Data section section start
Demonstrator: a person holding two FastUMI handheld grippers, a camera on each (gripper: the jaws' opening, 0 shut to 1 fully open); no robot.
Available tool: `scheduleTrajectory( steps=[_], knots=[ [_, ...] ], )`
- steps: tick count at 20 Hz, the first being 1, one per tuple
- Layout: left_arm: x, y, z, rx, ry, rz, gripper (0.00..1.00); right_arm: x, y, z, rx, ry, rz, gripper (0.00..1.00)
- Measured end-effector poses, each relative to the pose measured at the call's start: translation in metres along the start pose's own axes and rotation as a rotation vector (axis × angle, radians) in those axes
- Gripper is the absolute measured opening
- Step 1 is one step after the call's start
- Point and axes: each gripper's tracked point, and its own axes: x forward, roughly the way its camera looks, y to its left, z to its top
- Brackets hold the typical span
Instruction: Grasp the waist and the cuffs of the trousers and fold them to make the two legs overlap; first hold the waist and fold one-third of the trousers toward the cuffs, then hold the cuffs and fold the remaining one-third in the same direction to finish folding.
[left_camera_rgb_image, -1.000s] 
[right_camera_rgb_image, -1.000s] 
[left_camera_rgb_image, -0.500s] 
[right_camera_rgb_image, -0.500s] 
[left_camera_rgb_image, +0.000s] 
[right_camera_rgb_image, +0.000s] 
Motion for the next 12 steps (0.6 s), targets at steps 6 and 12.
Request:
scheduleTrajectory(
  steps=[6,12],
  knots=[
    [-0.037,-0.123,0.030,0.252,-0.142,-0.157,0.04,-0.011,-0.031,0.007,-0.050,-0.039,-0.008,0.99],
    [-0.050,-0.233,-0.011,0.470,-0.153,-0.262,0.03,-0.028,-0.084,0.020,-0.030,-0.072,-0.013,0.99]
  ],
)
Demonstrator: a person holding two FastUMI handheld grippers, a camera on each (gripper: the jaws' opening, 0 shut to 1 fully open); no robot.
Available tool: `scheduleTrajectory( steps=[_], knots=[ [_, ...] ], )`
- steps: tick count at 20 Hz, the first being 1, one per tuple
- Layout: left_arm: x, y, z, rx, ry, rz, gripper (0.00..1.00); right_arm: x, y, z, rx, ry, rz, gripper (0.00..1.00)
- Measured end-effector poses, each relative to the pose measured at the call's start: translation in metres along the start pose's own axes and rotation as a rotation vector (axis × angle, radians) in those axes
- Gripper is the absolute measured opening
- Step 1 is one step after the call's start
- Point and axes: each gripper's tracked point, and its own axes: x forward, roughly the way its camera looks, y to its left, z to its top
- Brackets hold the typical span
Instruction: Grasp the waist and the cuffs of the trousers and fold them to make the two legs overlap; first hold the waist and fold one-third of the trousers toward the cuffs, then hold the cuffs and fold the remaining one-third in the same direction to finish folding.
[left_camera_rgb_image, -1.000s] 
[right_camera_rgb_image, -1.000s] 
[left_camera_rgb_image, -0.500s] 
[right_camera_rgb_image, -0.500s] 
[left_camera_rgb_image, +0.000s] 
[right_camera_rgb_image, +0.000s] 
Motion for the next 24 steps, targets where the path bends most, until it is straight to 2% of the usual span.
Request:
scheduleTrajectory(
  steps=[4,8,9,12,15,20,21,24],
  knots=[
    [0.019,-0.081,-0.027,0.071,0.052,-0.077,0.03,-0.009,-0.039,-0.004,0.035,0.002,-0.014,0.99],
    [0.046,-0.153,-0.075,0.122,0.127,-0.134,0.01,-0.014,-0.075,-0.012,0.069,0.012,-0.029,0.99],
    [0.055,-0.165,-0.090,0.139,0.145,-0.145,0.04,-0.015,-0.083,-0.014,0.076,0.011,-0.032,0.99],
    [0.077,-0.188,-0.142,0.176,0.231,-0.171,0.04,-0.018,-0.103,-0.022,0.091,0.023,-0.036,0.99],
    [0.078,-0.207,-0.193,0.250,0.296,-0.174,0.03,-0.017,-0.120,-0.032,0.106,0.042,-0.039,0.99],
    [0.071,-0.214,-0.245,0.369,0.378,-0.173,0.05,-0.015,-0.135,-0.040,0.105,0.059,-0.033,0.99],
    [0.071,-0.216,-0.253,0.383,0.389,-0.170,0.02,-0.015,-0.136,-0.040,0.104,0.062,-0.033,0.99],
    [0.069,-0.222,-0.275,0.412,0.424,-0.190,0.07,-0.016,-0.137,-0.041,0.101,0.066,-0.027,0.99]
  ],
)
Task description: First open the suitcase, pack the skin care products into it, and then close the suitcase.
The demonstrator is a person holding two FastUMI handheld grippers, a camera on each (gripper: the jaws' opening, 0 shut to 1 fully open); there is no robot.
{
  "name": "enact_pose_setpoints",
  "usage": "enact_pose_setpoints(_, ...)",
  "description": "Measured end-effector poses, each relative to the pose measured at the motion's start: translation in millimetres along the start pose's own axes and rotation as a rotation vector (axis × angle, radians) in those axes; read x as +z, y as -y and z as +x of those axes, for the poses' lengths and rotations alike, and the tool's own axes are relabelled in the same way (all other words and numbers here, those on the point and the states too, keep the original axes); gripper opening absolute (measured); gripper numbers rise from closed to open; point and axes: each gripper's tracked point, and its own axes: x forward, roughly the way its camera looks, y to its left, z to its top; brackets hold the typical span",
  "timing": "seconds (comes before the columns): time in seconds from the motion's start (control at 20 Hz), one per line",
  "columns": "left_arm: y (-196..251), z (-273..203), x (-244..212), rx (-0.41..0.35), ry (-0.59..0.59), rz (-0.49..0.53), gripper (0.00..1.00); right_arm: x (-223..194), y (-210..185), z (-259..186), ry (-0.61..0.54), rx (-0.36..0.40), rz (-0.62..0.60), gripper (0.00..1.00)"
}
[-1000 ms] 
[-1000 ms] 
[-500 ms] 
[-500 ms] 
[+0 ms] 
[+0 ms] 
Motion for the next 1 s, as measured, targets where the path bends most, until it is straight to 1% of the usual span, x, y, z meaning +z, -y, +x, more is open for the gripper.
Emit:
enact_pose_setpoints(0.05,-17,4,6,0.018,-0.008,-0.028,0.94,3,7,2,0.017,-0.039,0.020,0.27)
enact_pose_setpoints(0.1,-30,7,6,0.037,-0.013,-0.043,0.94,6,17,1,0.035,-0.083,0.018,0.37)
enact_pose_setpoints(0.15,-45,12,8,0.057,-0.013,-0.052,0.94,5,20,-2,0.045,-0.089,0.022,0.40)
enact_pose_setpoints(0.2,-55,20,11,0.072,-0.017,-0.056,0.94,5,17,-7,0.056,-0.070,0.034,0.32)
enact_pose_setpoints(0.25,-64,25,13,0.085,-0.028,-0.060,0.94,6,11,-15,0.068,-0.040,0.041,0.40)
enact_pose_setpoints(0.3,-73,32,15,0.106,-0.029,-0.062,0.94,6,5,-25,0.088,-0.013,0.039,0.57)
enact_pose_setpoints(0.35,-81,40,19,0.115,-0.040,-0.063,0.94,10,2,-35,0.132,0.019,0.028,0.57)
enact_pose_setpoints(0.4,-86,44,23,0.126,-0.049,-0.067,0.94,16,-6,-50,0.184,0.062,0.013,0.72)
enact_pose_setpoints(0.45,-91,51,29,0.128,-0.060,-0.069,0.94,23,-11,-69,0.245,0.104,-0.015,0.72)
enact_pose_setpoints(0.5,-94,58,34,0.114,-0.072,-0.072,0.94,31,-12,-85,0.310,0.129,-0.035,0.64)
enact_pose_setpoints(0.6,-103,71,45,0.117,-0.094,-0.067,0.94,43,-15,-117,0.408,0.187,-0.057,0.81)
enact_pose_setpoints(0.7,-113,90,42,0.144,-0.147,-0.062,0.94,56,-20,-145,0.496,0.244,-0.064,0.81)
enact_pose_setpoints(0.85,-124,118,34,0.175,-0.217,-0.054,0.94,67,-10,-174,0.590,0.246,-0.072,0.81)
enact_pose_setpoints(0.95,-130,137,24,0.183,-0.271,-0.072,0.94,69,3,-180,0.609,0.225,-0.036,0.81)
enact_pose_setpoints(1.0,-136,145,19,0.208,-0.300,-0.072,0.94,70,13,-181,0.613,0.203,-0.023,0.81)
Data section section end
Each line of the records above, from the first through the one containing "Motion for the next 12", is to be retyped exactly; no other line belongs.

### Expected output
Demonstrator: a person holding two FastUMI handheld grippers, a camera on each (gripper: the jaws' opening, 0 shut to 1 fully open); no robot.
Available tool: `scheduleTrajectory( steps=[_], knots=[ [_, ...] ], )`
- steps: tick count at 20 Hz, the first being 1, one per tuple
- Layout: left_arm: x, y, z, rx, ry, rz, gripper (0.00..1.00); right_arm: x, y, z, rx, ry, rz, gripper (0.00..1.00)
- Measured end-effector poses, each relative to the pose measured at the call's start: translation in metres along the start pose's own axes and rotation as a rotation vector (axis × angle, radians) in those axes
- Gripper is the absolute measured opening
- Step 1 is one step after the call's start
- Point and axes: each gripper's tracked point, and its own axes: x forward, roughly the way its camera looks, y to its left, z to its top
- Brackets hold the typical span
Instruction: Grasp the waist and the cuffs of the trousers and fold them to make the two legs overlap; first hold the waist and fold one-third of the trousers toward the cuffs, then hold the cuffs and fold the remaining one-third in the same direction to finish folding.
[left_camera_rgb_image, -1.000s] 
[right_camera_rgb_image, -1.000s] 
[left_camera_rgb_image, -0.500s] 
[right_camera_rgb_image, -0.500s] 
[left_camera_rgb_image, +0.000s] 
[right_camera_rgb_image, +0.000s] 
Motion for the next 12 steps (0.6 s), targets at steps 6 and 12.

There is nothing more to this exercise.